His pre-military studies told him that the exact cause, the spark that ignited the hostilities, was unclear but dated some hundred years previous, at the end of the Great Cultural Collapse that had spread like a barbaric plague through most of the known galaxy. Aks had gained independence almost two hundred years before, but as the relatively peaceful reign of the academics and artists had fallen and the might of the military, politicians and priesthood had risen, effectively smothering the Galactic Renaissance in its all embracing fist, a general antipathy between the two worlds had deteriorated into all out war. His military tutors during training pointed to Aks as the aggressor, but Martin had been in the minority of academics attending one of the few universities left standing by the religious, political and military machine before his compulsory five year term in the armed forces, and his own studies indicated a much more even-handed sharing of blame.

He missed the freedom of academic life, hated military routine, but was far too smart to show anything other than complete obedience and patriotic devotion to his duty. He had three months of his term left. He just hoped he could survive them.

Flipping to the back of his photo-wallet, he smiled at another image, older than the first, reviving memories of an earlier, less troubled time in his life.

Three boys on the edge of their teens, standing, arm in arm, on the bank of a river. Sharon had taken that picture, that's how long he had known her. He looked at the faces and remembered the names easily. They had been friends almost since they were born.

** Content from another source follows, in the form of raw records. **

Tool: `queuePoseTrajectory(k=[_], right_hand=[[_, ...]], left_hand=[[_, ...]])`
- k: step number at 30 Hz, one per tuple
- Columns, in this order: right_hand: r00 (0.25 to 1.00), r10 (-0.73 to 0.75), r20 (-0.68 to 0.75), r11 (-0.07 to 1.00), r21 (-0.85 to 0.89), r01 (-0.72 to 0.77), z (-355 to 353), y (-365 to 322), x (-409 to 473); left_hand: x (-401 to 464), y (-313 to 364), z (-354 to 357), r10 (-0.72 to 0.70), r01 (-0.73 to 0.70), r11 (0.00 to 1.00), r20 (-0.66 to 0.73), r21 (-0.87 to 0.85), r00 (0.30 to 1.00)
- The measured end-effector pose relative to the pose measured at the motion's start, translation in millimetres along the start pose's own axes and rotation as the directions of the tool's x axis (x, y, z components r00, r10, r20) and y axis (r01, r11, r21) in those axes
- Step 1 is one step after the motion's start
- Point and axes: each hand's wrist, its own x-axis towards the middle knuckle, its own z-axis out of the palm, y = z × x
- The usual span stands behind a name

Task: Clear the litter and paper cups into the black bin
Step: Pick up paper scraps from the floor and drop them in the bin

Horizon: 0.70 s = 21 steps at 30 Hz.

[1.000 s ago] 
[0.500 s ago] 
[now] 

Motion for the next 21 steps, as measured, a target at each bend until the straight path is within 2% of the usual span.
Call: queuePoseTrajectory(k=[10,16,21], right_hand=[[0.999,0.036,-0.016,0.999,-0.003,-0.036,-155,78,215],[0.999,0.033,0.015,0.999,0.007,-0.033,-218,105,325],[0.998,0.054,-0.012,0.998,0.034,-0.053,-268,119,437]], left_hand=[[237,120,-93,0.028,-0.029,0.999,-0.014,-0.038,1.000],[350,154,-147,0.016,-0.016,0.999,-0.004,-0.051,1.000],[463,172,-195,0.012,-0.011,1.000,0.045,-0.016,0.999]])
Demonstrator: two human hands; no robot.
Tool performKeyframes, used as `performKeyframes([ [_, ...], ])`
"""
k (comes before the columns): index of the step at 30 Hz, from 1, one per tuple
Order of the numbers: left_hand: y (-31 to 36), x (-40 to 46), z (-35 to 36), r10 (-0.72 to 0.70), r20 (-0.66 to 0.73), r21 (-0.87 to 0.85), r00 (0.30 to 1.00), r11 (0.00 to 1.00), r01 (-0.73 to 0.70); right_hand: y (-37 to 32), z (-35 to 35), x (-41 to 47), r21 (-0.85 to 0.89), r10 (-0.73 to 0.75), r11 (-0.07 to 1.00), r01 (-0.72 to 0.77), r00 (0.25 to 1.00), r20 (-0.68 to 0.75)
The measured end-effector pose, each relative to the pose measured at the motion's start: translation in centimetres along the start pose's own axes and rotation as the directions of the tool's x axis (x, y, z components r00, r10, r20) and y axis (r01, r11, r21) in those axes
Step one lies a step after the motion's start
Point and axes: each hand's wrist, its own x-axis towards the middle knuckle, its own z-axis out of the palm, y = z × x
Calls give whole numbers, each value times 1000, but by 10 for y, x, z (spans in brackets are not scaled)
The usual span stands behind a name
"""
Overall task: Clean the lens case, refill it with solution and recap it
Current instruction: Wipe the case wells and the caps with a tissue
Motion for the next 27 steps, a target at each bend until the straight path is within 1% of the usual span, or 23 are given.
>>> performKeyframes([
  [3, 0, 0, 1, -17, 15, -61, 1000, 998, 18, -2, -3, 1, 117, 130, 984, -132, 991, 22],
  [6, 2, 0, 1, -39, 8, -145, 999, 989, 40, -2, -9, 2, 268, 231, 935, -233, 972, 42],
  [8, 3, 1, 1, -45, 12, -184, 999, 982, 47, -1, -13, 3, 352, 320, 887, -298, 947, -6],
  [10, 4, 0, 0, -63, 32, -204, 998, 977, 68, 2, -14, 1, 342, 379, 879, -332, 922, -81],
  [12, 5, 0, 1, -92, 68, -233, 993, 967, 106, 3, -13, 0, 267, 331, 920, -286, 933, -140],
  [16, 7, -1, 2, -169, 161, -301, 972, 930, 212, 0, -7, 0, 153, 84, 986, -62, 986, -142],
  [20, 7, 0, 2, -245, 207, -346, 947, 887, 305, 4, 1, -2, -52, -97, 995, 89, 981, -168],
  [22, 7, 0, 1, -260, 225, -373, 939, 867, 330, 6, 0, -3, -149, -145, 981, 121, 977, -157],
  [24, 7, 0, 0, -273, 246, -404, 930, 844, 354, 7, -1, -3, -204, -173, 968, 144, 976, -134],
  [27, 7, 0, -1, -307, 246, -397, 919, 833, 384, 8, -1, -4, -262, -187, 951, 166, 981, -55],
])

How could he ever forget?

Martin stood in the middle, in love with Sharon even then but too shy to tell her. His smile broadened as he remembered how he had refused to swim in the river, not because he was afraid of the water but because he was embarrassed to reveal his slowly developing body in front of Sharon. On his left, looking serious as always, was Jack Holt. He, too, had refused to swim in the river, but they had always just put that down to him being a miserable sod. On his right, laughing at the camera and dressed only in swimming trunks, was Steve Drake. Steve and Sharon always swam together and Martin had been insanely jealous. But Steve was his best friend, had been right through school, and nothing, not even Sharon, could change that.